Schematic of a sodium-nickel chloride cell with planar design. Click to enlarge.

A planar (flat) sodium-nickel chloride battery could deliver 30% more power at lower temperatures than the typical cylindrical design, according to researchers at the US Department of Energy’s Pacific Northwest National Laboratory (PNNL). A paper describing their most recent work is in press in ECS Transactions.

Sodium-nickel chloride batteries represent one version of an electrochemical storage technology based on a Β"-Al2O3 solid electrolyte (BASE); this type of electrochemical device is often referred to as a Na-beta battery (NBB). The high round-trip efficiency, high energy density and capability of energy storage for duration of hours has led to an increased interest in NBB technologies for renewable storage and utility applications, as well as for vehicles.
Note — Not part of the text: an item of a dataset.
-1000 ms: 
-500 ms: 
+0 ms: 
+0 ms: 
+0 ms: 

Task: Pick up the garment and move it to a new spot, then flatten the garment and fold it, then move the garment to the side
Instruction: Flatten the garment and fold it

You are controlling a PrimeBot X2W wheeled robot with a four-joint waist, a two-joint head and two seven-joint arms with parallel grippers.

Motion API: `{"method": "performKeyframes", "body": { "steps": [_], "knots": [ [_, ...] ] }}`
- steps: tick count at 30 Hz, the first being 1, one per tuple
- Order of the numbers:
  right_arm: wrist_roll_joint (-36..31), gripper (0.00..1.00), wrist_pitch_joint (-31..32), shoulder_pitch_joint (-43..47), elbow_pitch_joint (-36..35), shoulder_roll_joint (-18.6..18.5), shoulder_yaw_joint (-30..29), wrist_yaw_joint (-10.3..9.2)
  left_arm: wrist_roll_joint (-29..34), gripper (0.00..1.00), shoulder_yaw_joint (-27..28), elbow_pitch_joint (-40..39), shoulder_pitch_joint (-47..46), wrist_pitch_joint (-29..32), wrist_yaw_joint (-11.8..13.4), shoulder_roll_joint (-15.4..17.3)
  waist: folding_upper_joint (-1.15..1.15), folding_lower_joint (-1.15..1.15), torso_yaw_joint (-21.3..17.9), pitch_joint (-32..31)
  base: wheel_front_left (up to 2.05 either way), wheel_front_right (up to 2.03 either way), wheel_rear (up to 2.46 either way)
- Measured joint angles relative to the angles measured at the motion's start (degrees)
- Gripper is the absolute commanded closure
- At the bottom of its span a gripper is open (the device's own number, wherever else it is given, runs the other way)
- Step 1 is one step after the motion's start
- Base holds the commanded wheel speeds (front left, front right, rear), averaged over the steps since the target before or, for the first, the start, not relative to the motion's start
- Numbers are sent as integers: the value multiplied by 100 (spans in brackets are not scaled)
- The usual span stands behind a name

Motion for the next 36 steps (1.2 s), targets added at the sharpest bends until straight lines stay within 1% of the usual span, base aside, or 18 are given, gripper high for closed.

Sodium-beta batteries have been around since the 1960s. One common NBB cathode is molten sulfur. Ford initially developed such sodium-sulfur (Na-S) batteries in the late 1960s and 1970s for electrical vehicle applications, but halted the work in the mid 1990s.
An alternative NBB, the ZEBRA battery, proposed in 1978 and developed by BETA Research and Development Ltd, used porous Ni/NiCl2 structures impregnated with molten NaAlCl4. MES-DEA acquired the ZEBRA technology as is commercializing it.
GE is also at work on its version of NBB technology (sodium metal halide), and last year announced plans for a manufacturing plant in New York. (Earlier post.)
The Β"-Al2O3 solid electrolyte belongs to beta-alumina group, which is characterized by structures composed of alternating closely-packed slabs and loosely-packed layers. The loosely-packed layers contain mobile sodium ions; these are called “conduction planes” or “slabs”, in which the sodium ions are free to move under an electric field.
The closely-packed slabs are layers of oxygen ions with aluminum ions sitting in both octahedral and tetrahedral interstices. These layers—the “spinel block”—are bonded to two adjacent spinel blocks via conduction planes or slabs. The sodium ions diffuse exclusively within the conduction layers perpendicular to the c axis.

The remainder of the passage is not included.